La ministre a rappelé que cette question est encadrée par le décret royal n° 455.67 promulgué en 1967 ainsi que par le décret n° 2.18.855 adopté en octobre 2018, qui prévoit l’ajout de 60 minutes à l’heure légale du Royaume, avec la possibilité de suspendre cette mesure lorsque cela est jugé nécessaire.
Selon Amal El Fallah Seghrouchni, le traitement de cette question mobilise plusieurs départements gouvernementaux et s’appuie sur une approche institutionnelle prenant en compte les exigences économiques, les impératifs de continuité du service public et les attentes des citoyens.
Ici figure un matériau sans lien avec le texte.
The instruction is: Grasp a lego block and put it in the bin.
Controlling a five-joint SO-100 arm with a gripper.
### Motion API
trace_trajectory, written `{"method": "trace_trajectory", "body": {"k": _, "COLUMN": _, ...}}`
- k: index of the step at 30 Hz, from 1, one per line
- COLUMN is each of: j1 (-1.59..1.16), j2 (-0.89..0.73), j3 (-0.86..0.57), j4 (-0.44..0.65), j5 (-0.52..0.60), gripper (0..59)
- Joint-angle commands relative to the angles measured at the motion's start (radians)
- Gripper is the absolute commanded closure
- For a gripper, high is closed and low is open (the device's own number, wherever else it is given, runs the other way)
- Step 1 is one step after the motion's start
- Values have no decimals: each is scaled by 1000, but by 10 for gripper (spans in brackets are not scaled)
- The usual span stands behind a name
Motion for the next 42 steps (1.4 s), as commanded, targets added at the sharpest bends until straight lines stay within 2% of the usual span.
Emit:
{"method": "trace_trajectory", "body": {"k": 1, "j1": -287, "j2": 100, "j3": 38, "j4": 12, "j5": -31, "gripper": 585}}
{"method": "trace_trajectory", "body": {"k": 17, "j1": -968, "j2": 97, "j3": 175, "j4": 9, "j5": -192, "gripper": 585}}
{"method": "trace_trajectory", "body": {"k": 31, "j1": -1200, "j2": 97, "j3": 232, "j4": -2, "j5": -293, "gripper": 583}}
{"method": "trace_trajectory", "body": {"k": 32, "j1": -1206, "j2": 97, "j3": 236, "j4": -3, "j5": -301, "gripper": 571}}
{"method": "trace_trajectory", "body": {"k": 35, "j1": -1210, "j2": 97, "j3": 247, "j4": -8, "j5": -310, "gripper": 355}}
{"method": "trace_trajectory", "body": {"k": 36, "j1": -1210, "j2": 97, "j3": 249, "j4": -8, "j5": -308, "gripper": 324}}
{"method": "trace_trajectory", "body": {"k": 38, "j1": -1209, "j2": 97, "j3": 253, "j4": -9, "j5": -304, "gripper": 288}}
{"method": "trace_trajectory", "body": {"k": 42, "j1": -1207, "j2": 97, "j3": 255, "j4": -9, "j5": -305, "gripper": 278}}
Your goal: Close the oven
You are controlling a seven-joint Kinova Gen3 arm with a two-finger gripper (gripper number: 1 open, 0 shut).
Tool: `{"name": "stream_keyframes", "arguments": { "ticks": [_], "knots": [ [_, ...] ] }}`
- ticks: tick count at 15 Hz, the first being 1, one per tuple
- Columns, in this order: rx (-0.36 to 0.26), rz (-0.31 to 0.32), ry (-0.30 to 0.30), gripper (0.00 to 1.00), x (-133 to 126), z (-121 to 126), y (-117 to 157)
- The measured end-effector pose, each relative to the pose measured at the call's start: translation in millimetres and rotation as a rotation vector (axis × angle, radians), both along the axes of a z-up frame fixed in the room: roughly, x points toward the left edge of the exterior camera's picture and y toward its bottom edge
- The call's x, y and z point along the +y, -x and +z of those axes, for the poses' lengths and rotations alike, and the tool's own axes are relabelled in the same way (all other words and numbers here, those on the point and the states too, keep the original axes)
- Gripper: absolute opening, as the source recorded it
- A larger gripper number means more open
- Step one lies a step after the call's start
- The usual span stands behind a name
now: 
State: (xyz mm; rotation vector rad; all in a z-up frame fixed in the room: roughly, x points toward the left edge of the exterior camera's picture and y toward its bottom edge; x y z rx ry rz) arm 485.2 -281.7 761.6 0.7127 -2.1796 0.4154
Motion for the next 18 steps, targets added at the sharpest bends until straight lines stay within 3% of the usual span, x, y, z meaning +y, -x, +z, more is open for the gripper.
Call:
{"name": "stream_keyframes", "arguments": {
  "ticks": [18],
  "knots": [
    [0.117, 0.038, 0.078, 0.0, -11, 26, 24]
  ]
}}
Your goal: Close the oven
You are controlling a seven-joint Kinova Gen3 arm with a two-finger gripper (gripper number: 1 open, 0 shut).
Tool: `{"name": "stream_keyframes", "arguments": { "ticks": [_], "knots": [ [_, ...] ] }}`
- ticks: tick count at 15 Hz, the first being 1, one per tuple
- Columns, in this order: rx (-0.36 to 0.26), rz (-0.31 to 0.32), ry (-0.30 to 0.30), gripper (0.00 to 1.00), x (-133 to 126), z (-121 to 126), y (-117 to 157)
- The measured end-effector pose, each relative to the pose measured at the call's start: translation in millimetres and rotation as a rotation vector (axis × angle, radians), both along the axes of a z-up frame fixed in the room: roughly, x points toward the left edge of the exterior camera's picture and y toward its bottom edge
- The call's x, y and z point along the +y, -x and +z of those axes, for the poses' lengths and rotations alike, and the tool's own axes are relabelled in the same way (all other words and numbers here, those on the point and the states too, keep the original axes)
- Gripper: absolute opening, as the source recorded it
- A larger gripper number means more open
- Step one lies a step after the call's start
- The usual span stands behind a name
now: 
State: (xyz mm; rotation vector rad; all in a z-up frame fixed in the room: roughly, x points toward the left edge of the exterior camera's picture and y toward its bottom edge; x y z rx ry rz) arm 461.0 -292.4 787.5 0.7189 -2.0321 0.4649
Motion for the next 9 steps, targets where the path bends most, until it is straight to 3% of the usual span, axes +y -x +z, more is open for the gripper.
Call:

Le gouvernement a ainsi accompagné le maintien de l’heure supplémentaire par plusieurs mesures d’adaptation, notamment l’aménagement des horaires de travail dans les administrations publiques, l’ajustement des horaires scolaires selon les réalités territoriales et le renforcement de la coordination entre les différents secteurs concernés.
La ministre a souligné que cette question touche directement la vie quotidienne des familles, des établissements scolaires, des administrations et des activités économiques.
Amal El Fallah Seghrouchni a enfin assuré que la gestion de l’heure légale repose sur une démarche participative, menée dans le respect des institutions et de l’intérêt général.